Volvo: Margins on EVs, Conventional Vehicles Equal by 2025

Volvo: Margins on EVs, Conventional Vehicles Equal by 2025


Volvo’s first all-electric car, the Polestar 2, is expected to come out this year.

Volvo has a bold prediction – the Swedish carmaker expects its margins on electric vehicles and combustion engines to be roughly equivalent by 2025. And it’s not that far-fetched.

“I would be absolute sure we will have the same margins with electric cars as we will with conventional combustion cars in 2025,” Volvo Chief Executive Hakan Samuelsson told Reuters.

Note that he said “margins” and not “sales.”
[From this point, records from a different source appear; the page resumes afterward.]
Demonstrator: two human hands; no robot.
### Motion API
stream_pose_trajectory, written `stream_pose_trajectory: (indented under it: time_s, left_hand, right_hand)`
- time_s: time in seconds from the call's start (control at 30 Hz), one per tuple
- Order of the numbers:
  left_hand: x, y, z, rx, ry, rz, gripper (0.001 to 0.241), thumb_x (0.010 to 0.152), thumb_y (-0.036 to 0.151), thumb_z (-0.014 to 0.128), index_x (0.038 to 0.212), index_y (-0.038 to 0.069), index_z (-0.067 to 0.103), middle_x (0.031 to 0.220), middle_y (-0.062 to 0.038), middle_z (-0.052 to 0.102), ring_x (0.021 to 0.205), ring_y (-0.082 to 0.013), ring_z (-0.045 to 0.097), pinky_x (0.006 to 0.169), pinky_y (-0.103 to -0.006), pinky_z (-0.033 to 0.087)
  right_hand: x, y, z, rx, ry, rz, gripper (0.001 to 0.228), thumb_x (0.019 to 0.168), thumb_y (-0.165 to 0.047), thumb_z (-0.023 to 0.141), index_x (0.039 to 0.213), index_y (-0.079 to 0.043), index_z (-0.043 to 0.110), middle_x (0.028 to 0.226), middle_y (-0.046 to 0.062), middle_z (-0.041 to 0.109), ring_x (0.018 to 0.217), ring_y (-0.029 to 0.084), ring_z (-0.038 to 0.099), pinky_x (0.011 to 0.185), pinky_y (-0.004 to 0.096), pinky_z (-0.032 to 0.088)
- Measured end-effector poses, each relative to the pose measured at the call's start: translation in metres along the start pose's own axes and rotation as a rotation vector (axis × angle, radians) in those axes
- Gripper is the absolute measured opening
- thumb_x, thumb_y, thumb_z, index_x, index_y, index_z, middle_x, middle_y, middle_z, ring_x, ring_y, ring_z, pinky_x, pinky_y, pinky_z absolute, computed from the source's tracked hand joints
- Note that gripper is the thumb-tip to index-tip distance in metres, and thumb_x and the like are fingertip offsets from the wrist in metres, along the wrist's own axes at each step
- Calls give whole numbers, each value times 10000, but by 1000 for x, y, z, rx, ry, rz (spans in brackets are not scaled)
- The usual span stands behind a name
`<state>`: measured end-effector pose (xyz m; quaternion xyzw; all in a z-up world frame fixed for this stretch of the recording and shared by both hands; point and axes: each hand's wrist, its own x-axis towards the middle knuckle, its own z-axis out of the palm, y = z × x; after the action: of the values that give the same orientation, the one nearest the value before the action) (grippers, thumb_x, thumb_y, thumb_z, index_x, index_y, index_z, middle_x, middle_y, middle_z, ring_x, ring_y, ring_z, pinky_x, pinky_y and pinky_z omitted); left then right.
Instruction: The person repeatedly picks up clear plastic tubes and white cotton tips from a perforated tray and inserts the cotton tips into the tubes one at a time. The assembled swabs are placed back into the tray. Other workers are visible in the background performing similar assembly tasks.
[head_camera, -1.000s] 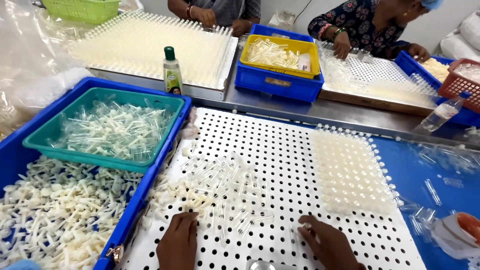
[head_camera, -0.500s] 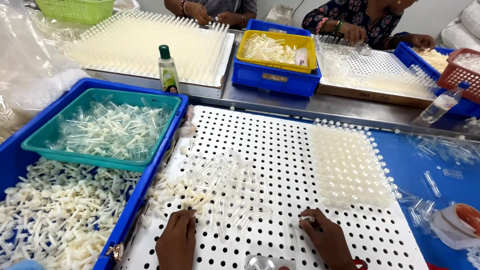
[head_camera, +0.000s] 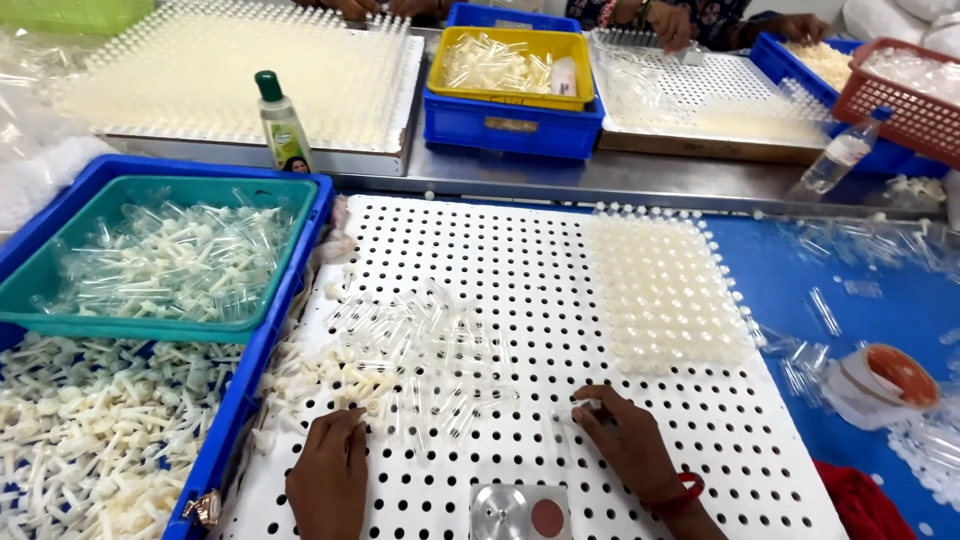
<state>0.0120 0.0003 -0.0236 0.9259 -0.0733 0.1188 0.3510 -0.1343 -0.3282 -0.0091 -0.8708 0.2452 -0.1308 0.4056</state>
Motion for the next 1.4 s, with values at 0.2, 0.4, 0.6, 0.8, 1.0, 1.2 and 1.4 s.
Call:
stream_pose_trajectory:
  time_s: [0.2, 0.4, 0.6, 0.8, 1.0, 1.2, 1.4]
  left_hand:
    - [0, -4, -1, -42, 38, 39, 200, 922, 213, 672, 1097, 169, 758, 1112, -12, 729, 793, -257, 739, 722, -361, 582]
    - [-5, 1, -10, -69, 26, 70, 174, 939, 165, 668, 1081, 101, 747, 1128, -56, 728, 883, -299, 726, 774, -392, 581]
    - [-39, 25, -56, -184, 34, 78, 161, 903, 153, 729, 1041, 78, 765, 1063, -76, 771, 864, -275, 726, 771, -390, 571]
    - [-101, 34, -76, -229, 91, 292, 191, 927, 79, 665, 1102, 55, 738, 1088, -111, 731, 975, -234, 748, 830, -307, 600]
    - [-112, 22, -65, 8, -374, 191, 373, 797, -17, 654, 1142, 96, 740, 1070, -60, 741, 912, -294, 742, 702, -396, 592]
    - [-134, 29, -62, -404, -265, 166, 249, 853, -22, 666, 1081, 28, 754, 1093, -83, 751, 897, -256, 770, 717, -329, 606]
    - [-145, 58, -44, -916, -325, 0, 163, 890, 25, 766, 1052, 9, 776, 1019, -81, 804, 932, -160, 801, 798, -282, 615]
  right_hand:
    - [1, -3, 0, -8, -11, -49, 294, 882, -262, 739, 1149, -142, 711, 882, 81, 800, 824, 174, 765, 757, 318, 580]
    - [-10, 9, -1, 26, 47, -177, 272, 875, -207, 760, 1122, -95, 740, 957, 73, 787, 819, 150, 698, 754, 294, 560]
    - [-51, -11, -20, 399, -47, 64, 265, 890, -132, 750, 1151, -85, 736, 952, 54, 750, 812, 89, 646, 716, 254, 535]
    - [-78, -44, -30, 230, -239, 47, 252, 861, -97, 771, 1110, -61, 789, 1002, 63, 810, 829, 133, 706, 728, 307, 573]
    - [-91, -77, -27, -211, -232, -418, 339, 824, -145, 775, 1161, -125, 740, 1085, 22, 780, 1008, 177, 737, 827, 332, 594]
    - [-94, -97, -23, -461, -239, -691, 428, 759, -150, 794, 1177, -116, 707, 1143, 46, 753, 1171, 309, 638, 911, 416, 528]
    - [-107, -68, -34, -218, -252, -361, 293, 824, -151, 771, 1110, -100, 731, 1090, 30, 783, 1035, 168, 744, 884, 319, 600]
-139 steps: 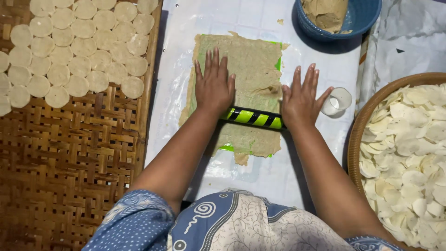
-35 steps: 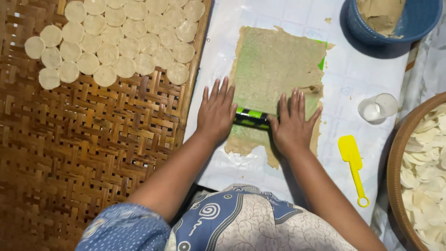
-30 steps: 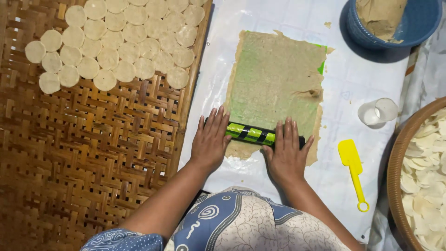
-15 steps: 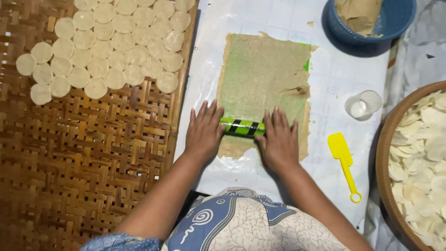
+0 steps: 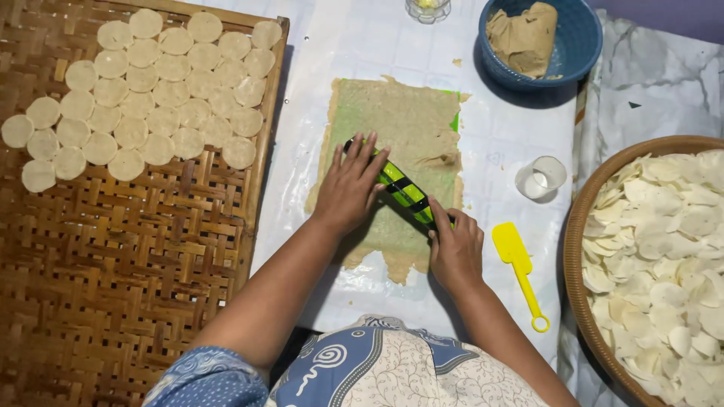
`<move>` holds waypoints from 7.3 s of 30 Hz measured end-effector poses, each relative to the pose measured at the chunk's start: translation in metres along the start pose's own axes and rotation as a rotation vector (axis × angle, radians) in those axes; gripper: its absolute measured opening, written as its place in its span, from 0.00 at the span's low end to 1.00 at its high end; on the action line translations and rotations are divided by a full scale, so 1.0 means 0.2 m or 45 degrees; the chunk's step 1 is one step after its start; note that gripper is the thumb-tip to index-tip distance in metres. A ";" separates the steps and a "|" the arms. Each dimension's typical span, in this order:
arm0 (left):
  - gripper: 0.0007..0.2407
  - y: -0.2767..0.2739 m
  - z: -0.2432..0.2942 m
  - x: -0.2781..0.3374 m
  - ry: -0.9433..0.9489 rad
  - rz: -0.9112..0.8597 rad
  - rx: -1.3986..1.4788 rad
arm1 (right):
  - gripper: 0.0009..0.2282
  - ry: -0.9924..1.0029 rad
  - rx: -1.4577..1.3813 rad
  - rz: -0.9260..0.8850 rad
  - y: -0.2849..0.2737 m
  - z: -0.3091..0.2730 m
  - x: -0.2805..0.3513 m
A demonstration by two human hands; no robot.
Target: Flattening and spreading dough on a plastic-covered surface to prepare for cutting snack shapes.
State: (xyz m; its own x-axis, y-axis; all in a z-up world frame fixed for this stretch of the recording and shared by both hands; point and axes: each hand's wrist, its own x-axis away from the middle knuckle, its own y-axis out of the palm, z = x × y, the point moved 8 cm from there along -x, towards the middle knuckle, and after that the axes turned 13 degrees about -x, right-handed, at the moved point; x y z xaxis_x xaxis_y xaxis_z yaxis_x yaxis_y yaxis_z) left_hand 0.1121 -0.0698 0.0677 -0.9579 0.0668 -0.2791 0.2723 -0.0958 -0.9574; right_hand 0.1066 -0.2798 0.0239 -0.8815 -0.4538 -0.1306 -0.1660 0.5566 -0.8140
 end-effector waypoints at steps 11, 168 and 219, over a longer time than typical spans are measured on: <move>0.22 0.37 0.25 -0.54 0.245 -0.043 -0.056 | 0.27 0.155 0.252 -0.015 -0.02 0.08 -0.15; 0.32 0.66 -0.57 -1.35 -0.363 -0.564 -0.083 | 0.22 -0.224 0.267 0.152 -0.05 0.39 -1.66; 0.21 -0.02 -0.83 -0.19 -0.575 0.474 0.428 | 0.26 -0.501 0.067 -0.264 -0.21 -0.19 -0.79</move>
State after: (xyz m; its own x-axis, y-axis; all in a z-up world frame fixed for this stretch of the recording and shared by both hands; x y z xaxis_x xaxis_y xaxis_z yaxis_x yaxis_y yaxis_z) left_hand 0.1625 0.0926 0.0693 -0.7696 -0.4454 -0.4576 0.6184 -0.3411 -0.7080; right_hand 0.2366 -0.2046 0.1006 -0.5948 -0.7880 -0.1588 -0.2896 0.3943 -0.8722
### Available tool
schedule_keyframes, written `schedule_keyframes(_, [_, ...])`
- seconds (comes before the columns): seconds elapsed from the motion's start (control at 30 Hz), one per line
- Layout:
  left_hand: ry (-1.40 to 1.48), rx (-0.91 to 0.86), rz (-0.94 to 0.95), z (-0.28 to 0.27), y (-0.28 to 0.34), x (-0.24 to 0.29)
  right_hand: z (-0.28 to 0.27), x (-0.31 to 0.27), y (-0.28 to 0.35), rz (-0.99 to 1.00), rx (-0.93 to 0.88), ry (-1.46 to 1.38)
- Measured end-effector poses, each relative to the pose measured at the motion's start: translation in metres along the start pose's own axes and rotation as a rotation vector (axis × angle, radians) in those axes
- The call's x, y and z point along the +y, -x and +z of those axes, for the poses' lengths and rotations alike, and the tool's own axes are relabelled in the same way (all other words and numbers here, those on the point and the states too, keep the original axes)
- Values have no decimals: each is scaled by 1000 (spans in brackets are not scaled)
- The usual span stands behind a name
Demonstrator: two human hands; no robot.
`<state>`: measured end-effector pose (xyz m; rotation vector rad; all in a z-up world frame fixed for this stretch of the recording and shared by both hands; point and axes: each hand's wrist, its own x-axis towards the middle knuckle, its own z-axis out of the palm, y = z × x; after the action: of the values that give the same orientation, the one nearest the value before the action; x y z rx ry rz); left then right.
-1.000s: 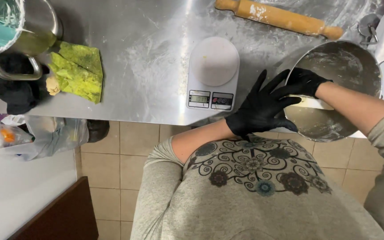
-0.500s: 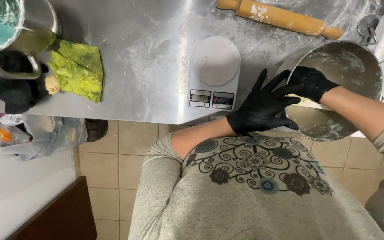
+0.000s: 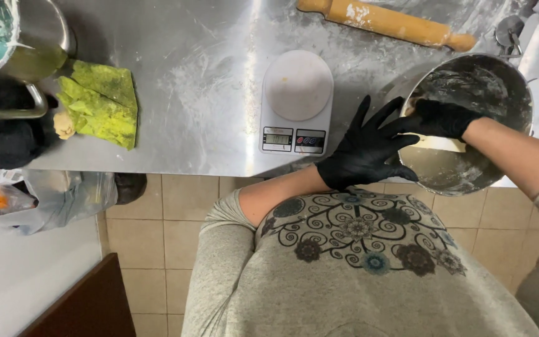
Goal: The person is putting on gloves and mixing dough in a metal bowl at a kitchen counter.
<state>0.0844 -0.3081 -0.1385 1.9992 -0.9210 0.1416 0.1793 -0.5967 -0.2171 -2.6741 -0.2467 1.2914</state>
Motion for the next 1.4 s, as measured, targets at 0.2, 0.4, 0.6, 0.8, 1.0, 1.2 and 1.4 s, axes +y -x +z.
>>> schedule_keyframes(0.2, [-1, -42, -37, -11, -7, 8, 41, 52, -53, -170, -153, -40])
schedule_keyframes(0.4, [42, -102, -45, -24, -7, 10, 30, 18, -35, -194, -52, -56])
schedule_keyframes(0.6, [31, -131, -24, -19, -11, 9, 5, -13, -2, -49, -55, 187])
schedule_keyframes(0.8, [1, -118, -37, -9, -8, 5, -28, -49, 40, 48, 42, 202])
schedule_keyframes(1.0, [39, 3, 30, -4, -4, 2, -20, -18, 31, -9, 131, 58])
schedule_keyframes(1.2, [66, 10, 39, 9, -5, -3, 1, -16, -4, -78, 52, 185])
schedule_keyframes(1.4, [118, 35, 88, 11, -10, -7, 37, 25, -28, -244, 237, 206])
Volvo’s first all-electric car, the Polestar 2, should hit the streets this year, for a total of four new EVs from 2019-2021, and the company wants EVs to make up 50% of sales by 2025.

Meanwhile, global plug-in vehicle deliveries rose to 2.1 million units in 2018, a 64% leap from 2017. The biggest patron by far was China, which reported 1.2 million EV sales, good for 56% of the worldwide total.

Still, the global EV market share is only 2.1%, as of 2018, so plenty of work remains.

Volvo cites reduced battery costs and declining margins on conventional vehicles as the primary drivers in converging profits. And given the wild EV gains over the last 5-10 years, it seems plausible that margins could be equal by 2025.